- Problem statement
Would you show every line from the records that holds "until"?

Start of The data

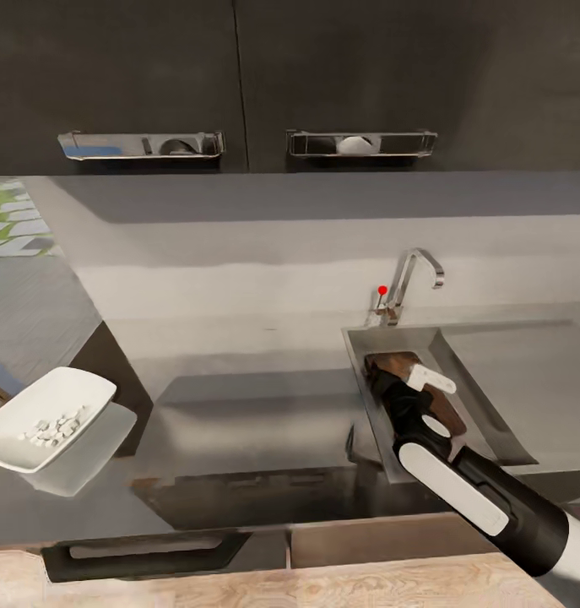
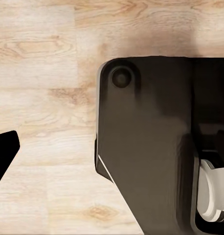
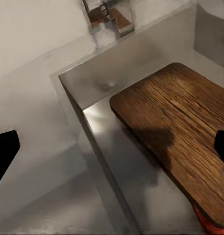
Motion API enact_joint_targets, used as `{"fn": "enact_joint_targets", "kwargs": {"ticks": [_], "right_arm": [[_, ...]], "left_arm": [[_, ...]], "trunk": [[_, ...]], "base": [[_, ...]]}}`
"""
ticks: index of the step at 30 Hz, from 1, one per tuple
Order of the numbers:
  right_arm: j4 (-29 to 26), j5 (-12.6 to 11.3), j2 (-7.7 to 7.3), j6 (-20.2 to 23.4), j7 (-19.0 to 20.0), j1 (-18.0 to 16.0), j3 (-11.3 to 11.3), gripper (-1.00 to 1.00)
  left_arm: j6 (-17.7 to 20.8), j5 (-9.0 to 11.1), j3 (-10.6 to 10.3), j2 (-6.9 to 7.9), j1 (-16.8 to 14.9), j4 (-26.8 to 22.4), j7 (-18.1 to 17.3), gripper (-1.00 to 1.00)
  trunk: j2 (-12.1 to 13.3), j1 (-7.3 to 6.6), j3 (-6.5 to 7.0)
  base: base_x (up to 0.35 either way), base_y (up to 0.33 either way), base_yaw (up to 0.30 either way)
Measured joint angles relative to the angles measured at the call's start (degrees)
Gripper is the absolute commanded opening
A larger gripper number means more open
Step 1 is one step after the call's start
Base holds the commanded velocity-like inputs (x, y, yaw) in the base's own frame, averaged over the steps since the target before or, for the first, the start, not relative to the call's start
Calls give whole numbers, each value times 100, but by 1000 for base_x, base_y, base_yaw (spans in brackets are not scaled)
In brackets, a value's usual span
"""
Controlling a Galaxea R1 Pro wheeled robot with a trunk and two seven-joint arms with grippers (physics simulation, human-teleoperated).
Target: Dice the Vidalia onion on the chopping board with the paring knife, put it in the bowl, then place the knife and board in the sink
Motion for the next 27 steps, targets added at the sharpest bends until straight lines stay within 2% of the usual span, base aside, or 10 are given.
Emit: {"fn": "enact_joint_targets", "kwargs": {"ticks": [16, 27], "right_arm": [[-2, 85, -1, -4, 36, 0, 23, 100], [-2, 165, 5, -12, 57, 1, 303, 100]], "left_arm": [[0, 1, 0, 0, 0, -1, 0, 100], [0, 0, 0, 0, 0, -8, 0, 100]], "trunk": [[0, 0, 0], [0, 0, 0]], "base": [[-337, 0, 0], [-337, 0, 0]]}}
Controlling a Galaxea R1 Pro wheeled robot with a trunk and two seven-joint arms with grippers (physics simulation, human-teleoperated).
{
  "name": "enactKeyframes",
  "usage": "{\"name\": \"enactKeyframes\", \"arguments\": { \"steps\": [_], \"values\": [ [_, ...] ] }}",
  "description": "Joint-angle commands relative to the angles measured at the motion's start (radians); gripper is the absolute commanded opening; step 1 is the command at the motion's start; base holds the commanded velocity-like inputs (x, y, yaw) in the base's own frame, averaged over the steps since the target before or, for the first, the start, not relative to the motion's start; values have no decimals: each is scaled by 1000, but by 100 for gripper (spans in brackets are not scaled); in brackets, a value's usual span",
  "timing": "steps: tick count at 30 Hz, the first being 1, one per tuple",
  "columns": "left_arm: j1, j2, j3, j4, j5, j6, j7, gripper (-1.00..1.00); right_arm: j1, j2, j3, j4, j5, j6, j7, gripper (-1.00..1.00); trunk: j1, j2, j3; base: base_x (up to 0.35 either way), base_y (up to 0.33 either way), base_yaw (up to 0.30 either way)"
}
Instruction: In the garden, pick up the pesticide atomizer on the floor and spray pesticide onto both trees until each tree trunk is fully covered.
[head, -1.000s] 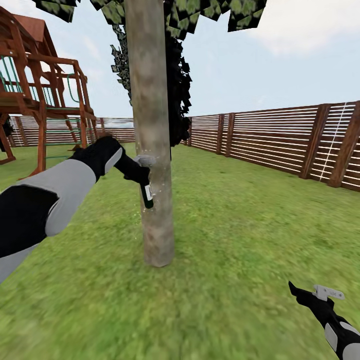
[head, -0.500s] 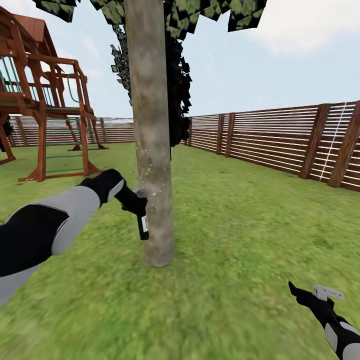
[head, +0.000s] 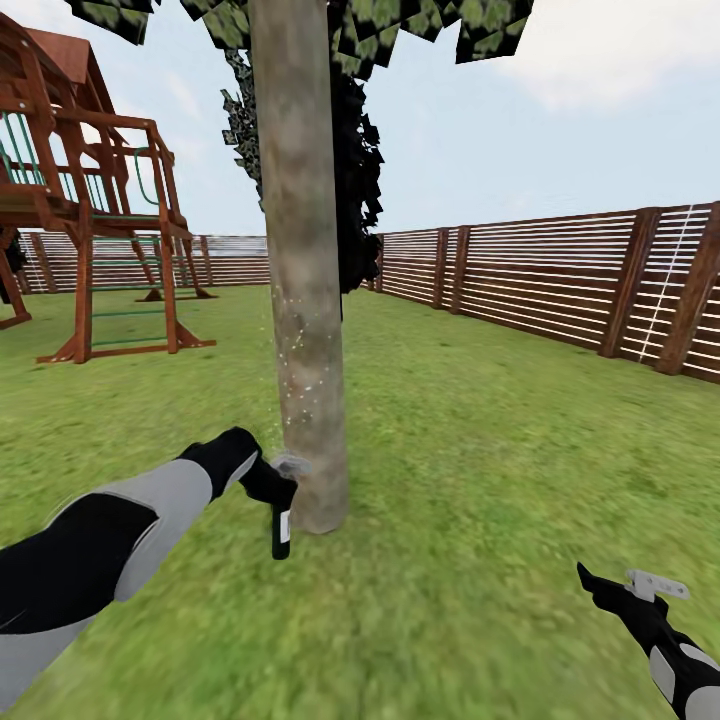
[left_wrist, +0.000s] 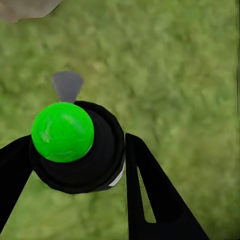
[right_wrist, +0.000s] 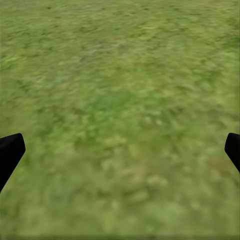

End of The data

- Completed task
Motion for the next 27 steps, targets added at the sharpest bends until straight lines stay within 2% of the usual span, base aside, or 10 are given.
Instruction: In the garden, pick up the pesticide atomizer on the floor and spray pesticide onto both trees until each tree trunk is fully covered.

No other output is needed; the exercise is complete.